The main purpose of dental hygiene is to prevent the build-up of plaque, the sticky film of bacteria that forms on the teeth. Poor oral hygiene allows the accumulation of acid-producing bacteria on the surface of the teeth, which demineralizes the tooth enamel, causing tooth decay in the form of cavities. Dental plaque can also invade and infect the gums causing gum disease and periodontitis, and in both conditions, the final effect of poor oral hygiene is the loss of teeth. Many health problems of the mouth, such as oral thrush, trench mouth, bad breath and others are considered an effect of poor dental hygiene. Most of these dental and mouth problems may be avoided just by maintaining good oral hygiene.

Other than the more obvious problems of gum disease, tooth decay and bad breath, new findings show that poor dental health (such as gum disease) is strongly linked to numerous disorders including heart attack, stroke, diabetes and systemic inflammation. Recent research produced evidence that people with gum disease are more likely to suffer a heart attack than those with healthy gums, because oral bacteria and related gum inflammation can cause arterial inflammation, as well as increase plaque build-up and encourage dangerous clotting. Some cardiovascular risk factors, such as C-reactive protein (CRP) and fibrinogen levels, seem to correlate with the amount of gum disease present, suggests data from the Third National Health and Nutrition Examination Survey, collected from over 10,000 people.

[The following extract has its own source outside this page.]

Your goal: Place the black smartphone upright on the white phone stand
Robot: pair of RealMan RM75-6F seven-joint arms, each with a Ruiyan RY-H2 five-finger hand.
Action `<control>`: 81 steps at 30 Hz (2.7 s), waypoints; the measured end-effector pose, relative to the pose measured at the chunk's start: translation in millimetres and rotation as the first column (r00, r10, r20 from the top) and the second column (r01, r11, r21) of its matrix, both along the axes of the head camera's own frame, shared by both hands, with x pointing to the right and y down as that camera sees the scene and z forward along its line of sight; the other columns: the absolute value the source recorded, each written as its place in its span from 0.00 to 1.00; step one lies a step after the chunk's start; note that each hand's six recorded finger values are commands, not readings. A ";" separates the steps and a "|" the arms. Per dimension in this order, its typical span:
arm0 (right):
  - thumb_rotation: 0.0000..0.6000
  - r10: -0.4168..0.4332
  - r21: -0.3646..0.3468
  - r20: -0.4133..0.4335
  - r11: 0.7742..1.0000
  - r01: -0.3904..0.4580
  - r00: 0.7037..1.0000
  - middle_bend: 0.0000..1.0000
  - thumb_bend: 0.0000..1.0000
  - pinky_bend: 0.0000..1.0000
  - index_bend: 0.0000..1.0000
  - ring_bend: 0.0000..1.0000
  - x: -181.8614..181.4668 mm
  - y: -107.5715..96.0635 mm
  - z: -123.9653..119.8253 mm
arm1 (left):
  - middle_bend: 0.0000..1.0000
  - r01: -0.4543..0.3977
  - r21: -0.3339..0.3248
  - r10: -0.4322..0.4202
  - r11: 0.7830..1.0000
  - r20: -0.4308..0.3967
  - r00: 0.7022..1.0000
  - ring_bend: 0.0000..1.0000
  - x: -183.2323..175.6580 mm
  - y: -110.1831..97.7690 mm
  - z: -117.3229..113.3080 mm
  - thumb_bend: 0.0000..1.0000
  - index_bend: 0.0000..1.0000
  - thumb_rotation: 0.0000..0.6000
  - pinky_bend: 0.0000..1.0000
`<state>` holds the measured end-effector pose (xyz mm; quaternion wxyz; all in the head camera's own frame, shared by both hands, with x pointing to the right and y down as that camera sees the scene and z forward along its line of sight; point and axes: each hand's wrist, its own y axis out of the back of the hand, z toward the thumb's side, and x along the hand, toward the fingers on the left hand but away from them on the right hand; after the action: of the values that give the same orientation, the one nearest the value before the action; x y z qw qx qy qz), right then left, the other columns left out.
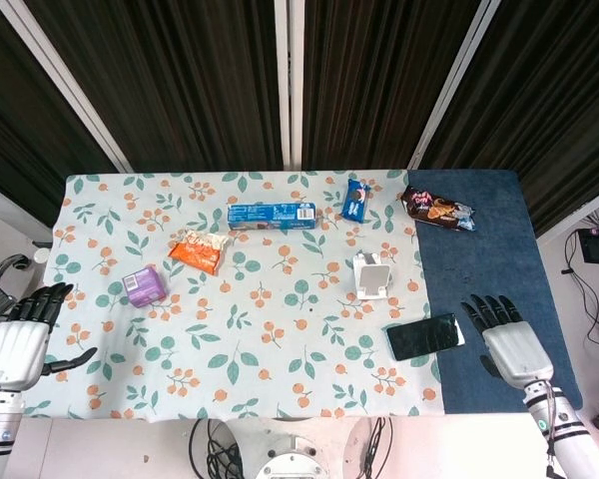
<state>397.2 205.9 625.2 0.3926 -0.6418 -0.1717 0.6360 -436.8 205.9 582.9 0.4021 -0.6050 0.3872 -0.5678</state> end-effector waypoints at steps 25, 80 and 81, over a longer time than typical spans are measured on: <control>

Also, dental medicine researchers at the State University of New York have found that severe periodontal disease often accompanies severe diabetes mellitus. They also demonstrated that treating gum infection with antibiotics resulted in better blood-sugar control. They recommended that controlling severe gum infection is "essential for achieving long-term control of diabetes mellitus."

The 80th General Session of the International Association for Dental Research showed that women with moderate to severe periodontal disease during pregnancy are at increased risk of having pre-term babies and babies with low birth weight. The investigators, at the University of North Carolina-Chapel Hill, believe the connection may stem from oral disease triggering increased levels of biological fluids that induce labor.

It's also suspected that periodontal disease may cause respiratory disease, particularly lung infections such as pneumonia, or exacerbate existing respiratory conditions (i.e. chronic obstructive pulmonary disease or COPD). That's because oral bacteria can be breathed into lungs, particularly in people with periodontal disease.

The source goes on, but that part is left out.